» **TASK PROMPT**
Write out the whole listing, matching it exactly.

» **STORED DATA**
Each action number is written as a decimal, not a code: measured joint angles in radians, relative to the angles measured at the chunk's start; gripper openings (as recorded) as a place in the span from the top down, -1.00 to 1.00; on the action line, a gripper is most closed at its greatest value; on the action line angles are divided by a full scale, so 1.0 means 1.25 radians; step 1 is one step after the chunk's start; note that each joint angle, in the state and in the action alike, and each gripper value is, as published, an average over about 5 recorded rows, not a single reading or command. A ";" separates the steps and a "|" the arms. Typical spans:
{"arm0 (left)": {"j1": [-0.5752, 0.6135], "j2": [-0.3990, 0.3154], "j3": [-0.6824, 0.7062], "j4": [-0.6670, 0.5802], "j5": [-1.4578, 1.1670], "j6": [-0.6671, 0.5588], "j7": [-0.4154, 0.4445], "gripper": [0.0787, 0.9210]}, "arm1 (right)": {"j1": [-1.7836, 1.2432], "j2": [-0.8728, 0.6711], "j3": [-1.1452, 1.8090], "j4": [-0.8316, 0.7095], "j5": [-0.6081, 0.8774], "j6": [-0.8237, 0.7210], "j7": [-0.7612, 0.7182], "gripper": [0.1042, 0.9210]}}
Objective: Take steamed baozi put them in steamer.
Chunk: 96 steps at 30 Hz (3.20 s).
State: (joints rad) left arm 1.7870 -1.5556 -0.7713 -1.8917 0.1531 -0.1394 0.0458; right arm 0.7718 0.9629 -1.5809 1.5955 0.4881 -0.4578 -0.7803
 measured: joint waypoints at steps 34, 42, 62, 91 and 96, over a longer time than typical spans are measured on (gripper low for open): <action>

» **TASK RESULT**
Each action number is written as a decimal, not a code: measured joint angles in radians, relative to the angles measured at the chunk's start; gripper openings (as recorded) as a place in the span from the top down, -1.00 to 1.00; on the action line, a gripper is most closed at its greatest value; on the action line angles are divided by a full scale, so 1.0 means 1.25 radians; step 1 is one step after the chunk's start; note that each joint angle, in the state and in the action alike, and each gripper value is, as published, an average over about 5 recorded rows, not a single reading or command. A ";" separates the steps and a "|" the arms. Typical spans:
{"arm0 (left)": {"j1": [-0.5752, 0.6135], "j2": [-0.3990, 0.3154], "j3": [-0.6824, 0.7062], "j4": [-0.6670, 0.5802], "j5": [-1.4578, 1.1670], "j6": [-0.6671, 0.5588], "j7": [-0.4154, 0.4445], "gripper": [0.0787, 0.9210]}, "arm1 (right)": {"j1": [-1.7836, 1.2432], "j2": [-0.8728, 0.6711], "j3": [-1.1452, 1.8090], "j4": [-0.8316, 0.7095], "j5": [-0.6081, 0.8774], "j6": [-0.8237, 0.7210], "j7": [-0.7612, 0.7182], "gripper": [0.1042, 0.9210]}}
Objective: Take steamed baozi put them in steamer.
Chunk: 96 steps at 30 Hz (3.20 s).
State: (joints rad) left arm 1.7870 -1.5556 -0.7713 -1.8917 0.1531 -0.1394 0.0458; right arm 0.7718 0.9629 -1.5809 1.5955 0.4881 -0.4578 -0.7803
 measured: joint waypoints at steps 34, 42, 62, 91 and 96, over a longer time than typical spans are measured on (gripper low for open): <action>

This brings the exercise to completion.